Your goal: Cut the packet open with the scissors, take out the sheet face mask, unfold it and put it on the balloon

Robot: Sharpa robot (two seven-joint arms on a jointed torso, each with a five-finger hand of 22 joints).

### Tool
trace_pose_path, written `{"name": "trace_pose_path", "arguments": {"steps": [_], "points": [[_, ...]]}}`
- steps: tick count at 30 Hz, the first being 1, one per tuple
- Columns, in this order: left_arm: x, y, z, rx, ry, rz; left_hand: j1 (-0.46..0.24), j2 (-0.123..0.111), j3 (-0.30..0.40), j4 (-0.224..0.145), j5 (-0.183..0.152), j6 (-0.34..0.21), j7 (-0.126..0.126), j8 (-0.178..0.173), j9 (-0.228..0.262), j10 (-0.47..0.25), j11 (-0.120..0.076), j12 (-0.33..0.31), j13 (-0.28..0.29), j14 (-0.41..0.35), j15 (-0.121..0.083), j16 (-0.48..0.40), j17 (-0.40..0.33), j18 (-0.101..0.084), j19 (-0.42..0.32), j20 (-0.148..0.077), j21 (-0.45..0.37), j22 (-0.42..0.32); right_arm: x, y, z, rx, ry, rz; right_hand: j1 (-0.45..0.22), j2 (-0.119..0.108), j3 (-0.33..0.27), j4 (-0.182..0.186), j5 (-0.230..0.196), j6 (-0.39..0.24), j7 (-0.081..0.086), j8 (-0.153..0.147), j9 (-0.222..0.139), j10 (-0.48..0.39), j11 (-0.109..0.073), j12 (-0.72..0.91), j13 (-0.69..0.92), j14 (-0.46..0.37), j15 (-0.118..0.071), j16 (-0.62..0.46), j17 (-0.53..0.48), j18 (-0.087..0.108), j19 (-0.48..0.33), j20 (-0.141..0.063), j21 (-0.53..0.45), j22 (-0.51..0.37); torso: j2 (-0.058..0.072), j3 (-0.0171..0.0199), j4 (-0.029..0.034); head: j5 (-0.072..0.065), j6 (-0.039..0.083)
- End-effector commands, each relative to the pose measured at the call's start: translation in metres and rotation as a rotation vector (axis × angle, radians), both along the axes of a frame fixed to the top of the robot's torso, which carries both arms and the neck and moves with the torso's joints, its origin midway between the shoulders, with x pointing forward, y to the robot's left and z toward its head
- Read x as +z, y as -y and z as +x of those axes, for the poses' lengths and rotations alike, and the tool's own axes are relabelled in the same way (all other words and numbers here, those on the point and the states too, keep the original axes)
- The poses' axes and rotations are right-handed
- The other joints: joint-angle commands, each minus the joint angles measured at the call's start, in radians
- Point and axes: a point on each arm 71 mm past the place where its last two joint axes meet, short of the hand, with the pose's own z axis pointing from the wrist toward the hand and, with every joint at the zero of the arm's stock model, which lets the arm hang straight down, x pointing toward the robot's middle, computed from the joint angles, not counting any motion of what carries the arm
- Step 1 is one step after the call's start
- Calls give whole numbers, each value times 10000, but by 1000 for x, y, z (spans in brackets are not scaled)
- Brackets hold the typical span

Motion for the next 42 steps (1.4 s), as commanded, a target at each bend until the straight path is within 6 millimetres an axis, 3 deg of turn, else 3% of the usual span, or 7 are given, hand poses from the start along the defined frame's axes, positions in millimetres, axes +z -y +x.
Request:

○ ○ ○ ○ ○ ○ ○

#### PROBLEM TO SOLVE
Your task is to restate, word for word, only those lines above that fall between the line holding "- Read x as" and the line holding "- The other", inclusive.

#### SOLUTION TO THIS EXERCISE
- Read x as +z, y as -y and z as +x of those axes, for the poses' lengths and rotations alike, and the tool's own axes are relabelled in the same way (all other words and numbers here, those on the point and the states too, keep the original axes)
- The poses' axes and rotations are right-handed
- The other joints: joint-angle commands, each minus the joint angles measured at the call's start, in radians

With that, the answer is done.